If you have any questions about this Notice, please contact the El Camino Health Compliance/Privacy Officer, or designee, by dialing the main El Camino Health number at 650-940-7300 or by leaving a message on the Corporate Compliance Hotline at 650-988-7733.

At El Camino Health, we believe your health information is personal. We are committed to keeping the records of the care and services that you receive at our facilities private, and we are required by law to respect your confidentiality.

This Notice describes the privacy practices of El Camino Health and its affiliates, and applies to all of the health information that identifies you and the care you receive at El Camino Health.

Your health information may consist of paper, digital or electronic records, but could also include photographs, videos, and other electronic transmissions or recordings that are created during your care and treatment. Each time you visit a hospital, physician or other healthcare provider, a record of your visit is made. This record may be shared with various members of your care team who are not always employed by El Camino Health, but who may be affiliated. Typically, this record contains your symptoms, examination and test results, diagnoses, treatment, a plan for future care or treatment, status as client research trial participant, and billing-related information ("protected health information"). This Notice applies to all of the records of your care generated by El Camino Health, whether made by our personnel, contractors or your doctor. Members of your care team who are not employed by El Camino Health may give you different policies or notices to describe their own office practice.

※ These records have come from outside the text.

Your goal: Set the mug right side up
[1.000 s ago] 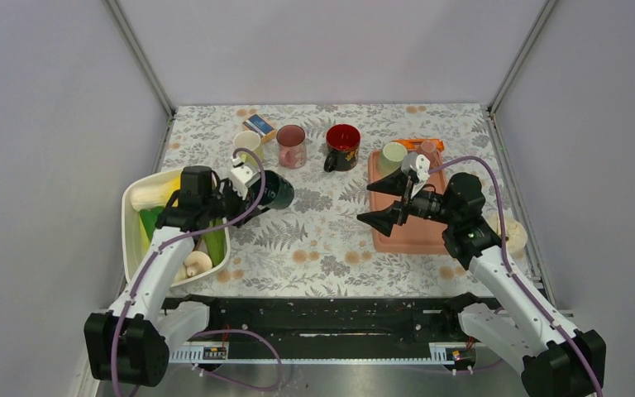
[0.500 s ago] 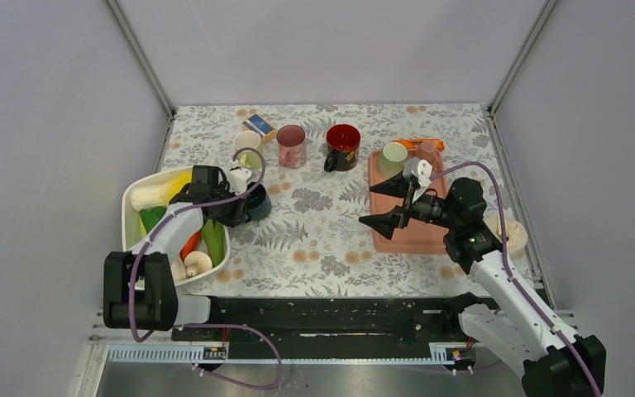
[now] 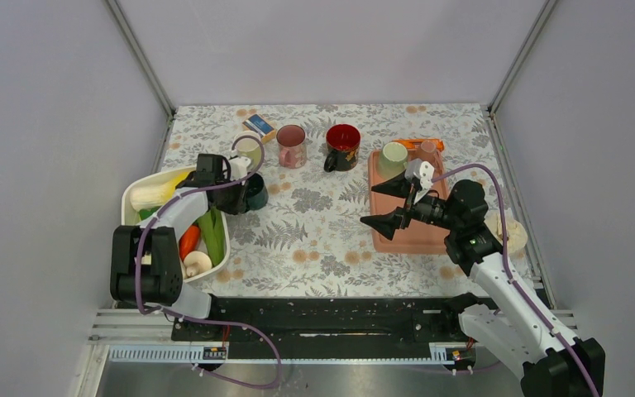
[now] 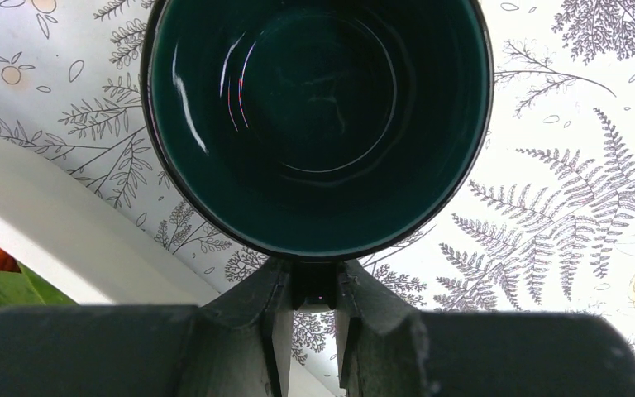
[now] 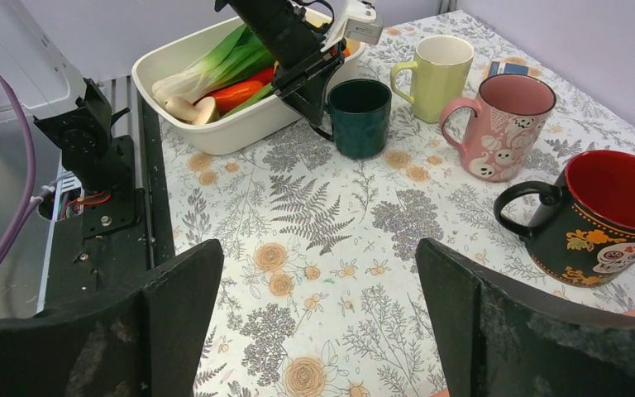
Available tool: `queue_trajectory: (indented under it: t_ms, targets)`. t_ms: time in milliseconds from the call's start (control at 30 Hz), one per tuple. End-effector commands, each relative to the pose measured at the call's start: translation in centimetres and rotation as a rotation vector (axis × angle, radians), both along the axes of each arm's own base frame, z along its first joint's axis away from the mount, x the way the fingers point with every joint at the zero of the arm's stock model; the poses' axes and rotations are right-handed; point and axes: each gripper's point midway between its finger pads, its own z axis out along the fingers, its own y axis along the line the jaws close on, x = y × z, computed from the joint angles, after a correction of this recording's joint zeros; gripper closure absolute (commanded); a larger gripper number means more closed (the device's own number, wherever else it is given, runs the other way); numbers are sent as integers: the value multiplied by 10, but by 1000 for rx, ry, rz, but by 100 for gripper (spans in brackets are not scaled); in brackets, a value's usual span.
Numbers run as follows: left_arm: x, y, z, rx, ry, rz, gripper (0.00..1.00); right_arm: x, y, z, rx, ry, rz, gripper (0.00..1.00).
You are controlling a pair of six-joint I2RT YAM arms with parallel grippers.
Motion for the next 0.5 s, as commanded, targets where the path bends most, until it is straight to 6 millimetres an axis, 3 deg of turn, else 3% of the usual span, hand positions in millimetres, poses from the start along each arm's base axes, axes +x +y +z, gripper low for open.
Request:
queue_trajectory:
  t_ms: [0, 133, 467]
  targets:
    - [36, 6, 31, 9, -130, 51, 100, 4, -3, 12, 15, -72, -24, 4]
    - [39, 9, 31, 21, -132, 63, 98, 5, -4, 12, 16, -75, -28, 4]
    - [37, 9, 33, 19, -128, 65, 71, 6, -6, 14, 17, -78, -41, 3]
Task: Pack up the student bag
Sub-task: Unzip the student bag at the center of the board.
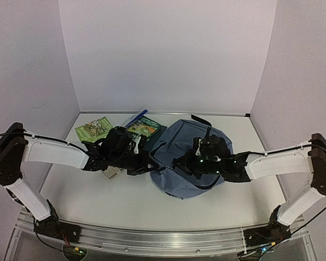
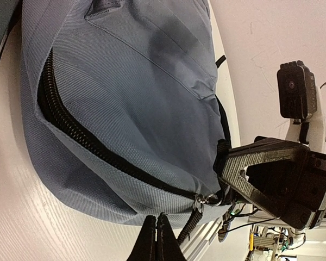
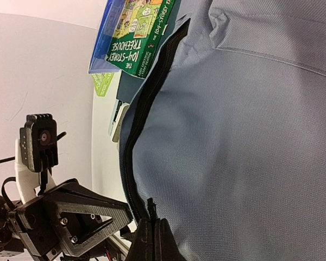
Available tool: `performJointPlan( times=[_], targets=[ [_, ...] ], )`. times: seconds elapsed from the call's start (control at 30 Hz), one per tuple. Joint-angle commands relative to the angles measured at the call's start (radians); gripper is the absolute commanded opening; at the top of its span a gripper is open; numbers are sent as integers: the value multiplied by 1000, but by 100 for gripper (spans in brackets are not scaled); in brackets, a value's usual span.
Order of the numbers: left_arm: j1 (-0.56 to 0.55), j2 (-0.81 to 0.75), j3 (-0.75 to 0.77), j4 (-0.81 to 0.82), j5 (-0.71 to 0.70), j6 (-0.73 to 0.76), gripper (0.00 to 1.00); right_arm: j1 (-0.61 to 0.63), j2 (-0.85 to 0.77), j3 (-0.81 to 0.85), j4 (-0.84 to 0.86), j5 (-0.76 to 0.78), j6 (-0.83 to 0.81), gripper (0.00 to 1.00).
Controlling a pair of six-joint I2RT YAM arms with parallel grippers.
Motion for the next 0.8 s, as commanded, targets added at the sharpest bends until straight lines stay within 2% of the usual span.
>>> performJointPlan(
  times=[0.0, 0.57, 0.77],
  targets=[
    [-4, -55, -4, 21, -18, -3, 0, 8, -37, -2, -6, 35, -15, 0],
    [0, -67, 59, -67, -226, 52, 0, 46, -119, -31, -174, 127, -32, 0],
    [47, -62, 92, -100, -262, 76, 0, 62, -183, -62, -271, 179, -22, 0]
  ],
)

El Camino Health and Affiliates

El Camino Health locations and facilities include but are not limited to the following:

A complete list of El Camino Health facilities and locations is provided on our website at locations.elcaminohealth.org.

All of these hospitals, doctors, entities, foundations, facilities and services may share your health information with each other for reasons of treatment, payment and healthcare operations as described below.

Our Responsibilities

We are required by law to maintain the privacy of your health information, to provide you with a description of our privacy practices and legal duties with respect to your health information, and to notify affected individuals following a breach of unsecured health information.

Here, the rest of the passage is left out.